→ **The task**
Your answer should be the lines below from the one holding "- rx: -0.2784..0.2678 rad" through the one holding "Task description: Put", copied exactly and with nothing else.

[Stored data entries]
———

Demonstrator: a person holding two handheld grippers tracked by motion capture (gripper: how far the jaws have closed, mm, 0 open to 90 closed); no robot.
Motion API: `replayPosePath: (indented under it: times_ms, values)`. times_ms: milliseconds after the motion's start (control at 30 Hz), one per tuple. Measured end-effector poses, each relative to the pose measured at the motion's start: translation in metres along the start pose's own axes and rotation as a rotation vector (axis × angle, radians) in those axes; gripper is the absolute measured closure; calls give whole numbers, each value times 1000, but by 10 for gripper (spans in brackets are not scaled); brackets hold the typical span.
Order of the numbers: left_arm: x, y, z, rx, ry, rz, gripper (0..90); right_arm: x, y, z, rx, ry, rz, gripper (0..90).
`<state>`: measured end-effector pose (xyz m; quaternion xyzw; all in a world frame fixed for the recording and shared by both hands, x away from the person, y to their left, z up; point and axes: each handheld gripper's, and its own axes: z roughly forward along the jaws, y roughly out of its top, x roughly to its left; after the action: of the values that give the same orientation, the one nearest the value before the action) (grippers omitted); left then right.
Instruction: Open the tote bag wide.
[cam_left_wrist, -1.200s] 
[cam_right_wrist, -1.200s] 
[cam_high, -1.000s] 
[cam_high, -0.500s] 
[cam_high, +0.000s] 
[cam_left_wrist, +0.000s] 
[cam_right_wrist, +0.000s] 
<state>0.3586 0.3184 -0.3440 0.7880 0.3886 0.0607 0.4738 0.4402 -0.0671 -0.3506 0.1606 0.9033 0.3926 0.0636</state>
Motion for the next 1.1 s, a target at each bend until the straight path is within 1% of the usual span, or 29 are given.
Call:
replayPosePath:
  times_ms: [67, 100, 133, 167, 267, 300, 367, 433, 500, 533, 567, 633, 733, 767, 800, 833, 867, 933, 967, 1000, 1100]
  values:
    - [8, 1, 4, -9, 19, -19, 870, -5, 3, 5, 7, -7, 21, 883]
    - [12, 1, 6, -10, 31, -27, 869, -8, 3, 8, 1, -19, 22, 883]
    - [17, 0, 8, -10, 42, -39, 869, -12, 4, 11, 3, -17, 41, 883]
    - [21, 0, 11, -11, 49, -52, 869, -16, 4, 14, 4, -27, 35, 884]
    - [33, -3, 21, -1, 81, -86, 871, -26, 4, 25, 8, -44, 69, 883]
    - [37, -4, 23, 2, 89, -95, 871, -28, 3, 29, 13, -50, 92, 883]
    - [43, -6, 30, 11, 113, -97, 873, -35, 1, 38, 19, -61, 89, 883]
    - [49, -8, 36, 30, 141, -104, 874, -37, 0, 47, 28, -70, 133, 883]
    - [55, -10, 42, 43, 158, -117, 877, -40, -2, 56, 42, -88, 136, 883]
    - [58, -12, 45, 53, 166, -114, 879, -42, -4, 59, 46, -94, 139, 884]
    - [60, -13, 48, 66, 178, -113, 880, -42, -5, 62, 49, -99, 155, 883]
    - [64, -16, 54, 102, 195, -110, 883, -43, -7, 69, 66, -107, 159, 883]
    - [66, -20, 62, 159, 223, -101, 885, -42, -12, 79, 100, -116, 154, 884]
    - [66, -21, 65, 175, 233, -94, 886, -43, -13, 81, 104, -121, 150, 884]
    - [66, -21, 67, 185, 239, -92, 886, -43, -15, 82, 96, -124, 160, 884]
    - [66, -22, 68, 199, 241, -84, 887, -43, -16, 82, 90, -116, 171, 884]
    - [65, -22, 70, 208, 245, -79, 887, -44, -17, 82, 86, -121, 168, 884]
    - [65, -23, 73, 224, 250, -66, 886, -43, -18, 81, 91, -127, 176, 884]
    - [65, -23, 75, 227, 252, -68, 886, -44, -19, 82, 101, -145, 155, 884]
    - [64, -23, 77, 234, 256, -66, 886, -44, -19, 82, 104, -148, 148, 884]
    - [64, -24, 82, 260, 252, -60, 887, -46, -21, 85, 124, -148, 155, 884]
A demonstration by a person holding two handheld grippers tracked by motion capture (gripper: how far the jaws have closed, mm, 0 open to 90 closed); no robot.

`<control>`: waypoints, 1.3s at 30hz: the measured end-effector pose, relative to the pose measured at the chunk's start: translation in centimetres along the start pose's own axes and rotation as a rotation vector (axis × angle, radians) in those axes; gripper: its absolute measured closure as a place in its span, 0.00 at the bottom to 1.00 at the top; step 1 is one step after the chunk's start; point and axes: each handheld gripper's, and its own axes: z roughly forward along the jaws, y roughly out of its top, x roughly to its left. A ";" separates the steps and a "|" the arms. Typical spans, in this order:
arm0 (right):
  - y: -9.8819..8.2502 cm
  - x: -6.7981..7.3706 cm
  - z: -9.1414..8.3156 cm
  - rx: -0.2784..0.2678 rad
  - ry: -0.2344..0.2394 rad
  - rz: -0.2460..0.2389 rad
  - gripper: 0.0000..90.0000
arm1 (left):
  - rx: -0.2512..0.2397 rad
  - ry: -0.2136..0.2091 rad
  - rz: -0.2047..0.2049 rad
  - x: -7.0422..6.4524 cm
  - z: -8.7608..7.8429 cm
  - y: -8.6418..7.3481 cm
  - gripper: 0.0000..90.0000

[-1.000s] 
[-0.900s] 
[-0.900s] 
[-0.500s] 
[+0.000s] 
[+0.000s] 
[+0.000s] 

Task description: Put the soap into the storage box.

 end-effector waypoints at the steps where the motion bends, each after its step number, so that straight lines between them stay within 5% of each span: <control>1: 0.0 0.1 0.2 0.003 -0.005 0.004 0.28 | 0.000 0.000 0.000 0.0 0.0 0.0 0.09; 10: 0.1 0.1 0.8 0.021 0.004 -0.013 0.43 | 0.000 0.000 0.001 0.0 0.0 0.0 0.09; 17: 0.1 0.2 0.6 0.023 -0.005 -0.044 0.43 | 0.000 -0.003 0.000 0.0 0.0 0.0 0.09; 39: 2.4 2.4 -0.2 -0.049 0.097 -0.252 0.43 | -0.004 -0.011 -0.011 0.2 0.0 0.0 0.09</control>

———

→ **Solved problem**
  - rx: -0.2784..0.2678 rad
  - ry: -0.2344..0.2394 rad
  - rz: -0.2460..0.2389 rad
  - gripper: 0.0000..90.0000
arm1 (left):
  - rx: -0.2512..0.2397 rad
  - ry: -0.2136..0.2091 rad
  - rz: -0.2047..0.2049 rad
  - x: -7.0422..6.4524 cm
  - z: -8.7608..7.8429 cm
  - y: -8.6418..7.3481 cm
  - gripper: 0.0000..90.0000

[-1.000s] 
[-0.900s] 
[-0.900s] 
[-0.500s] 
[+0.000s] 
[+0.000s] 
[+0.000s] 

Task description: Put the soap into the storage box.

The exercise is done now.